Люди стали подходить к Каладину, молча. Однако никто не подошел совсем близко, как если бы он был слишком хрупкий. Или святой. Каладин стоял с голой грудью, подставив солнцу почти зажившие раны; на нем были только короткие, до колен, штаны мостовика.

— Вам действительно надо отработать ситуацию, когда один из вас споткнется или упадет, парни, — сказал Каладин. — Моаш внезапно остановился, а за ним едва не повалились все. В поле это будет катастрофой.

Мостовики недоверчиво уставились на него, и он поневоле улыбнулся. Все мгновенно окружили его, смеясь и похлопывая по спине. Не слишком подходяще для больного человека, особенно когда это проделал Камень, но Каладин оценил энтузиазм.

Только Тефт не подошел к нему. Пожилой бригадник стоял в стороне, скрестив руки на груди. Он казался озабоченным.

— Тефт? — спросил Каладин. — Что с тобой?

Тефт фыркнул, но потом слегка улыбнулся.

— Я как раз подумал, что эти парни принимают ванну не настолько часто, чтобы дать им обнимать меня. Не обижайся.

Каладин засмеялся.

— Понимаю.

Его последней «ванной» был сверхшторм.

Сверхшторм.

Остальные бригадники смеялись, спрашивали, как он себя чувствует, кричали, что Камень должен будет приготовить что-нибудь этакое на их ночные посиделки у костра. Каладин улыбался и кивал, уверяя, что чувствует себя хорошо, но сам вспоминал сверхшторм.

Он вспомнил его совершенно отчетливо. Он вспомнил, как под проливным дождем лежал на крыше, держась за кольцо и закрыв глаза. Вспомнил Сил, стоявшую перед ним с таким видом, как если бы она пыталась отогнать шторм. Сейчас он ее не видел. Где она?

Он также вспомнил лицо. Сам Отец Штормов? Конечно нет. Иллюзия. Да… да, конечно иллюзия. Воспоминания о спренах смерти смешались с вновь пережитыми кусками жизни — а они переплелись со странными внезапными толчками силы, ледяными, но освежающими. Как будто после долгой ночи в душной комнате он вдыхал холодный воздух ясного утра или ему натерли гудящие мускулы соком листьев галкета, заставлявшим их чувствовать тепло и холод одновременно.

Он совершенно отчетливо вспомнил эти моменты.
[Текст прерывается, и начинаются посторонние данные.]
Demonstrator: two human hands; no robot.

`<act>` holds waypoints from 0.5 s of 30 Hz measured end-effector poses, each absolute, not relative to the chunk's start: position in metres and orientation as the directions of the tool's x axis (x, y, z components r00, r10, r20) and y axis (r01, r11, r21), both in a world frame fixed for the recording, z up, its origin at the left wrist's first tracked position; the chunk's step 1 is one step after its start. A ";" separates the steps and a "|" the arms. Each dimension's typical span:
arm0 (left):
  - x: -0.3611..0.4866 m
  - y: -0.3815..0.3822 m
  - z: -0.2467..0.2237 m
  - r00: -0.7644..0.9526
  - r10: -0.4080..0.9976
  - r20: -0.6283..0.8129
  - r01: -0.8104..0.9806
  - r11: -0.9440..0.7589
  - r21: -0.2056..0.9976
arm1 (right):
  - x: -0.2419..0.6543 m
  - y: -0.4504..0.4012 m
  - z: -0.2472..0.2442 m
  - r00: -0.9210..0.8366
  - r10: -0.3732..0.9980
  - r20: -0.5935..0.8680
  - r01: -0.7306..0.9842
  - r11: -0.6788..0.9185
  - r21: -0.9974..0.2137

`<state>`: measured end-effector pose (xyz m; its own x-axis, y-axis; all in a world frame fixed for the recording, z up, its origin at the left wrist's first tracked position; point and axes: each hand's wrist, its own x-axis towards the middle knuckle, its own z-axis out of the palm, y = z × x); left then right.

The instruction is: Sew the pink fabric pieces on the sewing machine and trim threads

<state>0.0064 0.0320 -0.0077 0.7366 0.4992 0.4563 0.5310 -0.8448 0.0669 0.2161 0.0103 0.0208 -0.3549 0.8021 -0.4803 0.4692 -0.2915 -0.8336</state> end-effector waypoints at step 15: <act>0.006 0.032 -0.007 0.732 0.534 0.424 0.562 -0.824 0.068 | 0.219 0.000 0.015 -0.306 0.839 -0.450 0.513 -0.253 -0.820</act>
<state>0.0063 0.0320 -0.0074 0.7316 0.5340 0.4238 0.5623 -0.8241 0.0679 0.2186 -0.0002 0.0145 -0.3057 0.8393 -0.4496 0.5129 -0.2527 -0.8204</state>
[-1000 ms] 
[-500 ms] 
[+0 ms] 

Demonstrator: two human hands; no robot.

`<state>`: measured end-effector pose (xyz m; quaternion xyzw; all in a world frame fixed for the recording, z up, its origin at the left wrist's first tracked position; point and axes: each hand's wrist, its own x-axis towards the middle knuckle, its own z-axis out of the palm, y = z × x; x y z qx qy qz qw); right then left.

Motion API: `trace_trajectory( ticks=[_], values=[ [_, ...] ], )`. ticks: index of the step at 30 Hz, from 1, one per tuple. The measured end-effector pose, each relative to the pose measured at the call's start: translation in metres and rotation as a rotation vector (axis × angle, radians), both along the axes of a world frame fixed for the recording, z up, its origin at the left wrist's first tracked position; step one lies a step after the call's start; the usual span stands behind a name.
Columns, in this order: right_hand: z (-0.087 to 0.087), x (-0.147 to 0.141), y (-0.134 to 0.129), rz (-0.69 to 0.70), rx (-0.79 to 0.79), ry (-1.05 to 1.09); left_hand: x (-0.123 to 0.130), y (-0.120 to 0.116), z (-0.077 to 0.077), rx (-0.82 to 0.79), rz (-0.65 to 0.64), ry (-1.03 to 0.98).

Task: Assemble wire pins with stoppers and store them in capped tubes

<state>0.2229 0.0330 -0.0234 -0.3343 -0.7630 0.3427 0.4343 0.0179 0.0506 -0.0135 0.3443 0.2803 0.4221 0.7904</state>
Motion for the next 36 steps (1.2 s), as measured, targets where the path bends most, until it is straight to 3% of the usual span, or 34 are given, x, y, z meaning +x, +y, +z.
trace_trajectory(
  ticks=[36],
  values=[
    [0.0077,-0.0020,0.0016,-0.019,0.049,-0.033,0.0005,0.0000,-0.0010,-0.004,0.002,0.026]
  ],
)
Что вызвало их? Горячка?

— Как долго? — спросил он, считая бригадников. Ровно тридцать три, включая Лоупена и молчаливого Даббида. Почти все. Немыслимо. Если его ребра срослись, значит, он был без сознания по меньшей мере три недели. Сколько же было забегов?

— Десять дней, — сказал Моаш.

— Невозможно, — сказал Каладин. — Мои раны…

— Вот почему мы все так удивились, когда ты встал и пошел, — сказал Камень, громко смеясь. — Кости из гранита. И вообще тебя надо назвать моим именем!

Каладин прислонился к стене. Никто не поправил Моаша. Вся бригада не может потерять счет неделям.

— Идолир и Трефф? — спросил он.

— Мы потеряли их, — ответил Моаш, помрачнев. — Два забега, пока ты был без сознания. Никого тяжело не ранило, но… двое мертвых. Мы… мы не знали, как помочь им.

Все вокруг тоже помрачнели. Но смерть — дорога мостовика, и они не могут позволить себе остановиться при потере. Однако Каладин решил, что он должен обучить некоторых самым простым способам лечения.

Но каким образом он встал и ходит? Неужели он пострадал меньше, чем думал? Поколебавшись, он ткнул пальцем в бок, проверяя сломанные ребра. Слабая боль. Не считая слабости, он чувствовал себя таким же здоровым, как всегда. Возможно, он должен был уделять больше внимания религиозным урокам мамы.